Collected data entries
::::
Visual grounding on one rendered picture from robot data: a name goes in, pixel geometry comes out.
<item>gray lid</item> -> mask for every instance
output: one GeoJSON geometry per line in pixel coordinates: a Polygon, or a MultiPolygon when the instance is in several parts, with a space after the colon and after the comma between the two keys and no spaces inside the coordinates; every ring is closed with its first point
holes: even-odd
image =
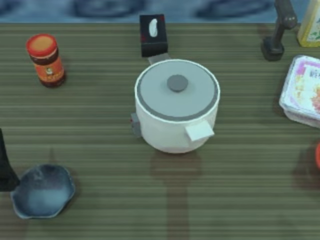
{"type": "Polygon", "coordinates": [[[168,121],[201,117],[217,102],[218,83],[200,65],[172,59],[152,65],[136,86],[140,103],[152,115],[168,121]]]}

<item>blue background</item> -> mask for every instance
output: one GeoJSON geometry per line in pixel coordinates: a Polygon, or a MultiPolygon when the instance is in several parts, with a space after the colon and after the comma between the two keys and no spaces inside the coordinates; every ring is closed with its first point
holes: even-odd
{"type": "MultiPolygon", "coordinates": [[[[309,0],[291,0],[299,21],[309,0]]],[[[137,23],[163,13],[168,23],[273,23],[273,0],[0,0],[1,23],[137,23]]]]}

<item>red jar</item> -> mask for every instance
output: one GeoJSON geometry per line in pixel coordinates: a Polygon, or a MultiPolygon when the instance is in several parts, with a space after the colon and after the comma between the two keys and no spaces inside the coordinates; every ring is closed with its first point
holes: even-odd
{"type": "Polygon", "coordinates": [[[53,36],[34,35],[27,41],[26,49],[33,61],[38,78],[45,87],[55,88],[66,80],[57,41],[53,36]]]}

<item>wooden table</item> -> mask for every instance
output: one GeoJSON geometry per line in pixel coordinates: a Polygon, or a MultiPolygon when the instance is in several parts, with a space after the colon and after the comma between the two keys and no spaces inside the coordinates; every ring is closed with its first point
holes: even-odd
{"type": "Polygon", "coordinates": [[[77,184],[50,220],[20,220],[1,193],[0,240],[318,240],[320,184],[306,173],[319,131],[288,120],[278,98],[293,57],[319,50],[299,48],[289,31],[283,59],[267,62],[259,45],[268,29],[168,24],[171,57],[204,65],[221,86],[216,136],[170,156],[136,139],[129,122],[148,66],[138,25],[0,25],[0,127],[11,164],[19,174],[61,164],[77,184]],[[57,89],[37,81],[25,50],[42,32],[56,36],[67,68],[57,89]]]}

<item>gray bowl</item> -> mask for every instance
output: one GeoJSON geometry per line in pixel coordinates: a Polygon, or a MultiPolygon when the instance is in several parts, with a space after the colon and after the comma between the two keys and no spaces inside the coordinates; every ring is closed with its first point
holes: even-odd
{"type": "Polygon", "coordinates": [[[42,164],[27,170],[11,192],[13,209],[21,219],[56,217],[75,195],[69,171],[59,165],[42,164]]]}
::::
Restate the records above in full, word for word. Keep pictures out.

Visual grounding on one rendered picture from robot data: a name goes in, pixel geometry comes out.
<item>gray lid</item> -> mask for every instance
output: one GeoJSON geometry per line in pixel coordinates: a Polygon, or a MultiPolygon when the instance is in several parts, with a space after the colon and after the comma between the two keys and no spaces inside the coordinates; every ring is closed with its first point
holes: even-odd
image =
{"type": "Polygon", "coordinates": [[[168,121],[201,117],[217,102],[218,83],[200,65],[172,59],[152,65],[136,86],[140,103],[152,115],[168,121]]]}

<item>blue background</item> -> mask for every instance
output: one GeoJSON geometry per line in pixel coordinates: a Polygon, or a MultiPolygon when the instance is in several parts, with a space after the colon and after the comma between the two keys and no spaces inside the coordinates; every ring is closed with its first point
holes: even-odd
{"type": "MultiPolygon", "coordinates": [[[[309,0],[291,0],[299,21],[309,0]]],[[[137,23],[163,13],[168,23],[273,23],[273,0],[0,0],[1,23],[137,23]]]]}

<item>red jar</item> -> mask for every instance
output: one GeoJSON geometry per line in pixel coordinates: a Polygon, or a MultiPolygon when the instance is in several parts, with a space after the colon and after the comma between the two keys and no spaces inside the coordinates; every ring is closed with its first point
holes: even-odd
{"type": "Polygon", "coordinates": [[[53,36],[34,35],[27,41],[26,49],[33,61],[38,78],[45,87],[55,88],[66,80],[57,41],[53,36]]]}

<item>wooden table</item> -> mask for every instance
output: one GeoJSON geometry per line in pixel coordinates: a Polygon, or a MultiPolygon when the instance is in several parts, with a space after the colon and after the comma between the two keys and no spaces inside the coordinates; every ring is closed with its first point
holes: even-odd
{"type": "Polygon", "coordinates": [[[77,184],[50,220],[20,220],[1,193],[0,240],[318,240],[320,184],[306,173],[319,131],[288,120],[278,98],[293,57],[319,50],[299,48],[289,31],[283,59],[267,62],[259,45],[268,29],[168,24],[171,57],[204,65],[221,86],[216,136],[170,156],[136,139],[129,122],[148,66],[138,25],[0,25],[0,127],[11,164],[19,174],[61,164],[77,184]],[[57,89],[37,81],[25,50],[42,32],[56,36],[67,68],[57,89]]]}

<item>gray bowl</item> -> mask for every instance
output: one GeoJSON geometry per line in pixel coordinates: a Polygon, or a MultiPolygon when the instance is in several parts, with a space after the colon and after the comma between the two keys and no spaces inside the coordinates; every ring is closed with its first point
holes: even-odd
{"type": "Polygon", "coordinates": [[[42,164],[27,170],[11,192],[13,209],[21,219],[56,217],[75,195],[69,171],[59,165],[42,164]]]}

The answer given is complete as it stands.